Statistical shape analysis was applied to 20 normal and 20 trochlear dysplastic distal femur models, including the cartilage.
This study showed that the trochlea was anteriorized, proximalized and lateralized and that the mediolateral width and the notch width were decreased in the trochlear dysplastic femur compared to the normal femur. The first three principal components of the trochlear dysplastic femurs, accounting for 79.7% of the total variation, were size, sulcus angle and notch width. Automated classification of the trochlear dysplastic and normal femora achieved a sensitivity of 85% and a specificity of 95%.

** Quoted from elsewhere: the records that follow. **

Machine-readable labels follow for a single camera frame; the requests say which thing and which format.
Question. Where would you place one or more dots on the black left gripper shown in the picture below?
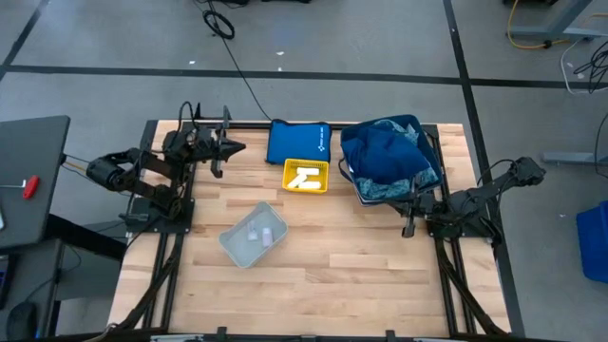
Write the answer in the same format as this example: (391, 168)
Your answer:
(199, 145)

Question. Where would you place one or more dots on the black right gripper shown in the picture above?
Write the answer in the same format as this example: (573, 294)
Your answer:
(420, 209)

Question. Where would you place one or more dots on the light blue patterned gown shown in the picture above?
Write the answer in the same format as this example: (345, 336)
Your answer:
(380, 190)

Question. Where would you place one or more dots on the dark blue scrub cloth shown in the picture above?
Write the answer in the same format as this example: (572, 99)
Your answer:
(385, 157)

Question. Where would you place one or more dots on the navy fabric storage bin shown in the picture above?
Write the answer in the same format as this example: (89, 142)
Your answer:
(430, 157)

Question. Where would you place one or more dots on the yellow perforated plastic basket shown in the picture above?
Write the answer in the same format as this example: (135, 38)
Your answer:
(323, 164)

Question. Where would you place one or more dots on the small clear pinkish packet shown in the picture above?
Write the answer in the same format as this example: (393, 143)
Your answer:
(267, 237)

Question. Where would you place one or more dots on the grey plastic bin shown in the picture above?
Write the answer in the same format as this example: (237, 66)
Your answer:
(237, 252)

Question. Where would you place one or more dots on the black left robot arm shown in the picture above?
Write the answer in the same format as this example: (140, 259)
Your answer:
(142, 166)

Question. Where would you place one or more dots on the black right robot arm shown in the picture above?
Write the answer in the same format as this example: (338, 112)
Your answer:
(480, 197)

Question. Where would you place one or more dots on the blue floor bin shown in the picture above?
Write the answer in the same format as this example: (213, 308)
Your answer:
(594, 242)

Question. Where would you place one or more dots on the blue zip pouch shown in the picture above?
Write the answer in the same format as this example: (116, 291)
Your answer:
(294, 142)

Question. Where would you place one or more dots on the black desk leg brace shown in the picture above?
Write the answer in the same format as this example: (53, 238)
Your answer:
(85, 237)

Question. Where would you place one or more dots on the grey metal foot bar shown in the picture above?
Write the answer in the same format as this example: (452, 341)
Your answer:
(570, 158)

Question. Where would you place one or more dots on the dark grey side desk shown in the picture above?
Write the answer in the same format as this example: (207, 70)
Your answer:
(33, 152)

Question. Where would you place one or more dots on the desk with grey metal legs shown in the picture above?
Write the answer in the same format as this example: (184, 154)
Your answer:
(546, 32)

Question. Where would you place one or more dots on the black computer mouse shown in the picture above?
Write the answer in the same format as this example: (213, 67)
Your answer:
(21, 320)

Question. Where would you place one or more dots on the black upright bracket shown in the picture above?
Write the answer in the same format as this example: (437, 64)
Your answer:
(197, 113)
(226, 114)

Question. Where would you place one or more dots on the black table rail frame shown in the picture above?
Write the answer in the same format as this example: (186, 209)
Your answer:
(148, 138)

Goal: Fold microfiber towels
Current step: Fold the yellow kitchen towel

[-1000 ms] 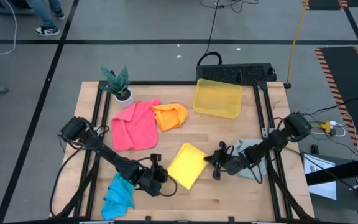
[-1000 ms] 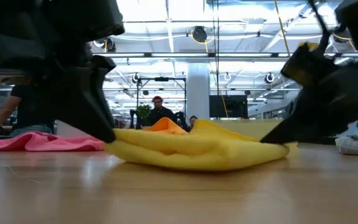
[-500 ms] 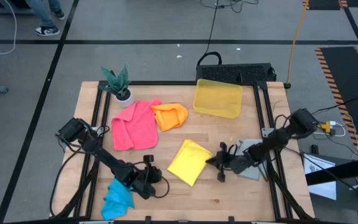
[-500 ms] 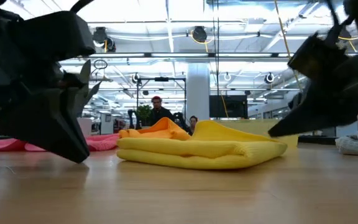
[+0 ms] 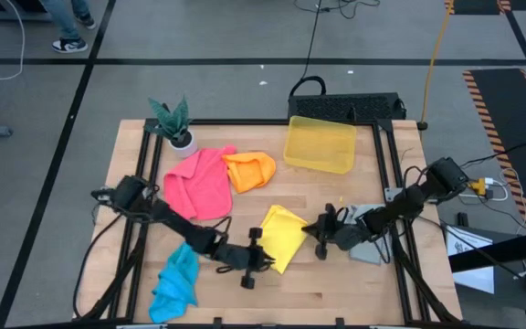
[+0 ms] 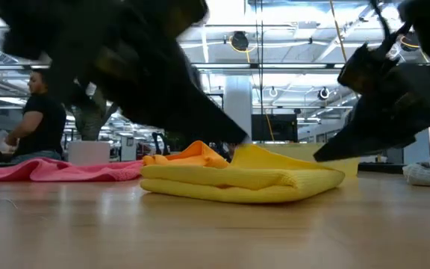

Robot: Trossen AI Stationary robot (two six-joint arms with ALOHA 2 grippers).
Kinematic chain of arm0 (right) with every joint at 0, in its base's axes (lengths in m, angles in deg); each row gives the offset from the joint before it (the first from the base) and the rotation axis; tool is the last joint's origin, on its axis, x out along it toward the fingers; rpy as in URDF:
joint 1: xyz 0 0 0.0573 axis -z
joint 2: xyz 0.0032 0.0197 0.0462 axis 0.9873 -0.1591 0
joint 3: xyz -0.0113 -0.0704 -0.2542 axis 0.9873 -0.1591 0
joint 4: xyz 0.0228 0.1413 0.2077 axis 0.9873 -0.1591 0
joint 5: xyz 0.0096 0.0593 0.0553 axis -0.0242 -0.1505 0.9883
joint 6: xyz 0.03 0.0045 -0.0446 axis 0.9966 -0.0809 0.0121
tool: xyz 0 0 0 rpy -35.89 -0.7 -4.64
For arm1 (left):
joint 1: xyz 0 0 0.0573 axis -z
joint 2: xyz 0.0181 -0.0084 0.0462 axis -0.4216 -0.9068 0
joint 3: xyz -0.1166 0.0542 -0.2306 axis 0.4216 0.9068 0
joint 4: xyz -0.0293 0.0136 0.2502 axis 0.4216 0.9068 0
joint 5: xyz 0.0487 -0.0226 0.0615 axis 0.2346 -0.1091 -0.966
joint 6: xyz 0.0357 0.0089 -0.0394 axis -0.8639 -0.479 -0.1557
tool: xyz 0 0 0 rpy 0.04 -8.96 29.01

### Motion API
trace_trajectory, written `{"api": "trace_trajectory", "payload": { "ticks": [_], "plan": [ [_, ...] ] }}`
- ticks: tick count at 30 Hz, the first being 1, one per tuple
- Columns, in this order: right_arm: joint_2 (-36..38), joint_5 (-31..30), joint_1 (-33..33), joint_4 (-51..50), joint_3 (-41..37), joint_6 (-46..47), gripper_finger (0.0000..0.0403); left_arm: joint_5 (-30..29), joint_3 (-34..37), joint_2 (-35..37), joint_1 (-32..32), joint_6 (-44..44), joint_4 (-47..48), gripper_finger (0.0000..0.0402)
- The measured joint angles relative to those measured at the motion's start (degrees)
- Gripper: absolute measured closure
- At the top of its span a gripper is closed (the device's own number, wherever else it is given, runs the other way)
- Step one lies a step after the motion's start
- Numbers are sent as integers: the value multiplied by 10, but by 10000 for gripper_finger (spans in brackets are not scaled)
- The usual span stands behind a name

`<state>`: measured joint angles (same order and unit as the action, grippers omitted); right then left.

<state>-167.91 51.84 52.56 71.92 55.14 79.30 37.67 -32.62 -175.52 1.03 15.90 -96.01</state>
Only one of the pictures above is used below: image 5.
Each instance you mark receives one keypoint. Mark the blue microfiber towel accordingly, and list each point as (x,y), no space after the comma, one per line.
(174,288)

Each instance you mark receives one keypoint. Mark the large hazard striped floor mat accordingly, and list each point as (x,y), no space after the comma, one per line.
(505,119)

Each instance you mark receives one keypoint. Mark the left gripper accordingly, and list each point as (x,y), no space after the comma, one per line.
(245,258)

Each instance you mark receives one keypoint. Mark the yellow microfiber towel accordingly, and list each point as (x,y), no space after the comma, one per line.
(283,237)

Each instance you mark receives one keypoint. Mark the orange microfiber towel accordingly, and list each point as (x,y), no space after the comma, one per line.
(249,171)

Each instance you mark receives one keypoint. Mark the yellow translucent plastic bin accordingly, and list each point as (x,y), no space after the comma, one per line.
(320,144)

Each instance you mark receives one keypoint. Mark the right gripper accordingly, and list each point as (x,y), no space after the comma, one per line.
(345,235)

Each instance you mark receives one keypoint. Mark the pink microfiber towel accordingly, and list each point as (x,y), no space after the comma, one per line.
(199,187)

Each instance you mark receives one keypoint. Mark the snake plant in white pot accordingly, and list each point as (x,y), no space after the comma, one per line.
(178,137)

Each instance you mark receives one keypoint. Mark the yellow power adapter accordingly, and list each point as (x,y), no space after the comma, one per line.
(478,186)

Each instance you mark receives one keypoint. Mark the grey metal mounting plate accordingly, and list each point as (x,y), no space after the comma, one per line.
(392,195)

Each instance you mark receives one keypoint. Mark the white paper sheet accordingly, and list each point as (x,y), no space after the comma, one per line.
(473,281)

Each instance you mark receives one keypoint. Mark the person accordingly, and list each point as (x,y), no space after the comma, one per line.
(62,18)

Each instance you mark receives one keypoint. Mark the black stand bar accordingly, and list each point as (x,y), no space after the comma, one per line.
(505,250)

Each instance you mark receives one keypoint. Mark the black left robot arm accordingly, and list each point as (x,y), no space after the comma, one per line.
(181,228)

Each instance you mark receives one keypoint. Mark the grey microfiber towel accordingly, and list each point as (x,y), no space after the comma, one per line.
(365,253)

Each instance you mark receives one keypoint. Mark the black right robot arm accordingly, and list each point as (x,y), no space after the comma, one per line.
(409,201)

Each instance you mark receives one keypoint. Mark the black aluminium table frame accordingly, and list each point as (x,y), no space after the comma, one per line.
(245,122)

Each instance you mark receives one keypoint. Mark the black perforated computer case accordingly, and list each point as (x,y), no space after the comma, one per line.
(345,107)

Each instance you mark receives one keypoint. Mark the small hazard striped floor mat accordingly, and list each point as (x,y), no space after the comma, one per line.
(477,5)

This study shows that shape analysis is an outstanding method to visualise the location and magnitude of shape abnormalities. Improvement of automated classification and subtyping within the trochlear dysplastic group are expected when larger training sets are used.
Classification of trochlear dysplasia, especially borderline cases may be facilitated by automated classification. Furthermore, the identification of a decreased notch width in association with an increased sulcus angle can also contribute to the diagnosis of trochlear dysplasia.
滑车发育不良被认为是髌骨脱位的主要诱发因素。目前描述滑车发育不良的方法主要是定性的或基于有限数量的离散测量。本研究的目的是应用统计形状分析来全面考虑滑车发育不良的几何复杂性。
对20个正常和20个滑车发育不良的股骨远端模型(包括软骨)应用统计形状分析。
本研究表明,与正常股骨相比,滑车发育不良的股骨中,滑车向前、近端和外侧移位,并且内外侧宽度和切迹宽度减小。滑车发育不良股骨的前三个主成分,占总变异的79.7%,分别是大小、沟角和切迹宽度。滑车发育不良和正常股骨的自动分类灵敏度为85%,特异性为95%。
本研究表明,形状分析是一种可视化形状异常位置和程度的优秀方法。当使用更大的训练集时,预计滑车发育不良组内的自动分类和亚型划分会得到改善。
自动分类可能有助于滑车发育不良的分类,尤其是临界病例。此外,切迹宽度减小与沟角增加的识别也有助于滑车发育不良的诊断。